思い出したことがある。
二週間ほど前だったか。
私の事務所への来訪者から「俺が愛し合った女性が、今年になって三人も亡くなった。俺はさみしい」と言われた。
女性にもてたことのない私は、「同じ人間とは思えない。世の中には艶福家という者が本当にいるんやなあ」と、素直に感動した。
ということはともかく
昨日の午前中は中央公民館において「あわら市社会福祉大会」が開かれた。
中央公民館に着いた時、後遺症のある私もなんとかエントランスの上がり框をあがることまではできたのだが、脱いだ靴を収納棚に入れることが困難だ。四苦八苦していたところに、玄関受付役の女性三人のうちのひとりがそっと手をさしのべてくれた。男性にとっての介添はやっぱり女性の方がいい。
9時半から式典が始まった。手話通訳はかって一緒に手話を勉強していた人なので、私は彼女が動かす手をじっと見詰めていた。(大会終了後の帰り、偶然出会った彼女は「牧田さんにチェックされてるようで恥ずかしかったわ」と微笑んだ)。
式典のあとの記念講演のタイトルは「障がい者が光り輝く組織とは何か」で、講師は
坂本光司さん。
坂本氏の軽妙な語り口はとてもわかり易くて、多くの聴衆の共感を得たに違いないが、にも関わらずぼくには少しの違和感も残った。
氏は、「経済学者でしかない私には政治家のような権力も無いし、銀行家のような金融力も無い。しかし人に負けないだけの筆力と(それに裏打ちされた)しゃべる力がある。障害者との日々の接触の無い自分の仕事は、障害者が中心となって運営する企業を世間に向かって宣伝することだ。そのことによってそういう企業がほかの企業同様に維持されることを目標としている。」と言っていた。

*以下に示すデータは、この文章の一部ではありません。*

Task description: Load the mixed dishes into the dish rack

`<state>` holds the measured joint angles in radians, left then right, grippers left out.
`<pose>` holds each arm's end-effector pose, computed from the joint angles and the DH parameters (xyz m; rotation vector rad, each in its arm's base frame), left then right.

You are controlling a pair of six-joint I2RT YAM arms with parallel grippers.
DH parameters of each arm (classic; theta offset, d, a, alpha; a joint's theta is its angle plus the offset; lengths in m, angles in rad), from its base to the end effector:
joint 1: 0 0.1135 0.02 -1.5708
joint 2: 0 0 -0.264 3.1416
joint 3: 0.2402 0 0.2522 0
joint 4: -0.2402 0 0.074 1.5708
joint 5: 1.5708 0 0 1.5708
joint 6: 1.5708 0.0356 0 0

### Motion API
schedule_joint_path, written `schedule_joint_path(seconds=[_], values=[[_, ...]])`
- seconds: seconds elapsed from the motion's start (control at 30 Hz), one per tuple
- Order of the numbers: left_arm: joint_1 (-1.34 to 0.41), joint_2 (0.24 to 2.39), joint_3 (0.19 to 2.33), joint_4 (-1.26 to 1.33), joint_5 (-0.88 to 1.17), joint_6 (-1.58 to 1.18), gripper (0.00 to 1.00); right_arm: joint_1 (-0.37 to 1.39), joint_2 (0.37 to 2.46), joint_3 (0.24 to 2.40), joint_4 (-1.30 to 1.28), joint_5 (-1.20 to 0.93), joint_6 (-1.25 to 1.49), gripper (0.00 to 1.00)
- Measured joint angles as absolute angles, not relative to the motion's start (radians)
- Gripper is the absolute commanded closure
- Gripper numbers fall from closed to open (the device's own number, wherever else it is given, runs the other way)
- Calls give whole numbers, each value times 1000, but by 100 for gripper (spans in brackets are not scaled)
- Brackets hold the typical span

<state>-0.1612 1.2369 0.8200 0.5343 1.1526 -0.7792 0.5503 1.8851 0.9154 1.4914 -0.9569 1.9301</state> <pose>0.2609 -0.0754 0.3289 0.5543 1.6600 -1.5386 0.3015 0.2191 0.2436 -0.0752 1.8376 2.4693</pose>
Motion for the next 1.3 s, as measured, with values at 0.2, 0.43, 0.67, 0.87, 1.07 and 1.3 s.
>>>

なるほどなあと思いつつも、障害者あるいは障害者との日々の付き合いのある健常者の耳にはある種の戸惑いの残る言葉ではないかと思った。
とは言え、脳が軟化しつつある私がその思いをしっかりした論理で語ることができない。語ることができるまでにはひたすら考える時間が必要だ。
それはともかく
熊坂村誌から(1)
五右衛門翁は、慶応元年六月三日、坂井郡熊坂村、熊谷家の長男に生まれた。当時は幕末激動の頃で、開国、倒幕の意見が交錯して、容易ならぬ政治情勢となっていた。周囲を山にかこまれて情報の少ない村人たちは、体力だけを頼りにして、一途に炭を焼き、山田を耕して飢えから身を守っていたのである。
熊谷家は素封家で、父祖以来郷土のために貢献し、先代は情深く、凶作の年貢を減免し、また集落を代表して藩に陳情し、村人から感謝されていた。
或る年、役人から「その方は毎年、去年よりも不作だと云っているが、今に熊坂の田からは一粒の米も取れなくなるのではないか。」と詰問されたが、「熊坂は女の頭髪でございます。梳るたびに抜けますが今だと禿げにはなりません。」と答えたので役人一同大笑いして許したとの事である。
慶応四年九月、明治元年となり新政府が発足した。明治六年に敦賀県となり、同九年には石川県となり同十四年二月七日漸く福井県が誕生したのである。